Los pequeños alacranes o escorpiones que en general aparecen en nuestra zona, en la gran mayoría de los casos, se trata de ejemplares de Bothriurus flavidus, que afortunadamente, no reviste peligrosidad para las personas. Se trata de animales de hábitos nocturnos, más visibles, justamente, en épocas de primavera y verano.
El sudeste bonaerense tiene sus especies de escorpiones características pero ninguna de ellas reviste peligrosidad para los seres humanos, su veneno posee efectos leves en las personas y por ende no requiere suero específico ya que solo se procuran tratamientos locales y observación médica del paciente por si no ocurre shock anafiláctico por si se tratara de alguien alérgico.
El tamaño de un ejemplar adulto “no supera los 35 mm de longitud, es una especie poco agresiva que durante el día, como todos los de su grupo, yacen ocultos descansando bajo objetos caídos o rincones y de noche salen a comer o a reproducirse. A veces se los encuentra circulando a pleno sol pero suele deberse a circunstancias de quedar expuestos al ser removido su lugar de refugio (troncos caídos, ladrillos, arena, etc) y transitan buscando un nuevo refugio.
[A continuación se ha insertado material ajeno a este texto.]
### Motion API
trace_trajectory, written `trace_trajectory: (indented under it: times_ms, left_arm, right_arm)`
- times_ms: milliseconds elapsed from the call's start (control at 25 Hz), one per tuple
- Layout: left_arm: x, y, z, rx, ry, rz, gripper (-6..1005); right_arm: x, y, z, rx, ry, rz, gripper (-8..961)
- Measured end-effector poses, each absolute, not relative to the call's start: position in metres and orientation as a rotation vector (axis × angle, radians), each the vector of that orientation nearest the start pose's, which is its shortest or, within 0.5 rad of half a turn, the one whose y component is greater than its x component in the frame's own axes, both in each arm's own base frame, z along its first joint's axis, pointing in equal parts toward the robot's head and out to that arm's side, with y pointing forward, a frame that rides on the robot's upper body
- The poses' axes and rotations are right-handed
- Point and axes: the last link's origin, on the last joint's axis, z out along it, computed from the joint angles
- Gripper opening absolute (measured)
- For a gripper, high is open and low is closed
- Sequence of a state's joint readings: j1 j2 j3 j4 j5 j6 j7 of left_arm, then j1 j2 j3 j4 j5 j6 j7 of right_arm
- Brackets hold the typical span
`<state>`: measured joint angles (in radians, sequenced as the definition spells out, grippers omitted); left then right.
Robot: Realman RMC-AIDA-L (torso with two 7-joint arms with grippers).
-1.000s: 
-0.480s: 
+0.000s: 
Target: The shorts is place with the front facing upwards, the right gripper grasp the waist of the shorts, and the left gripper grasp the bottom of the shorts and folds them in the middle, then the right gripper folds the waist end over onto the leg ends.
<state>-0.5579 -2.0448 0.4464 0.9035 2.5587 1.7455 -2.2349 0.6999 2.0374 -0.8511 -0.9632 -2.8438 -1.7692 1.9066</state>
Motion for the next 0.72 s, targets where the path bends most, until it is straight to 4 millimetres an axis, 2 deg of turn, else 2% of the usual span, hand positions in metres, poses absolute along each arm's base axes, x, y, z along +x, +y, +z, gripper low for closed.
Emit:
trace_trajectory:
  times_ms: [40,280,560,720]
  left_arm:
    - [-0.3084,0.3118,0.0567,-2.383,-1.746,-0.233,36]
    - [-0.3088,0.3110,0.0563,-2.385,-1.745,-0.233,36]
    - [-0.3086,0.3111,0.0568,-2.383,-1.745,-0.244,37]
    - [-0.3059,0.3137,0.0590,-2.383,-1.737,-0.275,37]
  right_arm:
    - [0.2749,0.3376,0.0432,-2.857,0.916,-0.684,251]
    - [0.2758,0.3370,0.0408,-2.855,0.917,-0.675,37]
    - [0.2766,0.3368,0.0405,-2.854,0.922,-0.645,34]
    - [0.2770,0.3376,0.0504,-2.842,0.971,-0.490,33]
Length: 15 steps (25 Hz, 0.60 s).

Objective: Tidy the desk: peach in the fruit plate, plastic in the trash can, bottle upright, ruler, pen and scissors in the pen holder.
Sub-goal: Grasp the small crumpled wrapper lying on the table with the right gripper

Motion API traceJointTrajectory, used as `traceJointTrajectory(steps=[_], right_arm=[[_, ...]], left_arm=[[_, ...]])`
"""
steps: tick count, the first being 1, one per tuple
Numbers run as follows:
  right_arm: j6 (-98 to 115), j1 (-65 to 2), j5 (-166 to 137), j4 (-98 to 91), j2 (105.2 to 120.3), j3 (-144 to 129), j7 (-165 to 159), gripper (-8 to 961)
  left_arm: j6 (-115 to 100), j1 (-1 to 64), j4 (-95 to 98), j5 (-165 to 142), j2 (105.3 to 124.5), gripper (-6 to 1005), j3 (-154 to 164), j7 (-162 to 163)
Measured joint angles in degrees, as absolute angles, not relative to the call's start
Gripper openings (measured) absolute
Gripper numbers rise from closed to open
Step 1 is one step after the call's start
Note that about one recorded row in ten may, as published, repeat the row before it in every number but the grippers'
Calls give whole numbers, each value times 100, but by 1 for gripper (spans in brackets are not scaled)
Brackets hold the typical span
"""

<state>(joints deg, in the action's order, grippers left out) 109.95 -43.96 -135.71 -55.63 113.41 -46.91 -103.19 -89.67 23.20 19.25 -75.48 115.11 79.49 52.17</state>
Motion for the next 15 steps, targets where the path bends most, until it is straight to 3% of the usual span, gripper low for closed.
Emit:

Durante el invierno permanecen ocultos en el subsuelo, cavidades del terreno, grietas, escombros apilados, etc. Durante la primavera avanzada salen de sus escondrijos y se hacen visibles, sobre todo durante el verano.
QuÉ HACER EN CASO DE PICADURAS
En caso de picadura, sólo se recomienda poner en el sitio alguna compresa de frío para atenuar el dolor, colectar el ejemplar para identificar la especie e ir a un centro de salud para prevenir cualquier reacción secundaria del veneno, sobre todo en aquellas personas hipersensibles a los venenos de artrópodos y teniendo en cuenta que en niños y ancianos el efecto siempre puede ser mayor.
MEDIDAS DE PREVENCIÓN
Las recomendaciones en cuanto a la prevención incluyen, aprender a reconocerlos correctamente para poder discernir entre los peligrosos y los que no lo son a los fines de evitar preocupaciones y malestares innecesarios cuando aparecen. También es prudente evitar la acumulación de leña, escombros u otros objetos que puedan servir de refugio cerca de las casas, sobre todo en aquellos domicilios donde la presencia de estos animales es habitual.